Repeat, word for word, each of the records shown below, without their pictures.

▶ [Data for review]:
Start of Block

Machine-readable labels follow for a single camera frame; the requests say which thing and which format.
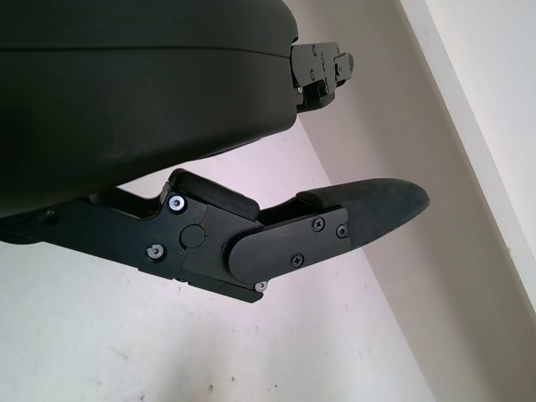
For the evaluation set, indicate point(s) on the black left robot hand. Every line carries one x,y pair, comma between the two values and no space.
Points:
125,104

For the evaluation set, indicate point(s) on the white wall trim strip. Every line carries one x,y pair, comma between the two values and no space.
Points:
465,104

End of Block

▶ [Result for this exercise]:
Machine-readable labels follow for a single camera frame; the requests say which thing and which format.
For the evaluation set, indicate point(s) on the black left robot hand. Every line carries one x,y pair, comma between the two values and no space.
Points:
125,104

For the evaluation set, indicate point(s) on the white wall trim strip. Every line carries one x,y pair, comma between the two values and no space.
Points:
465,104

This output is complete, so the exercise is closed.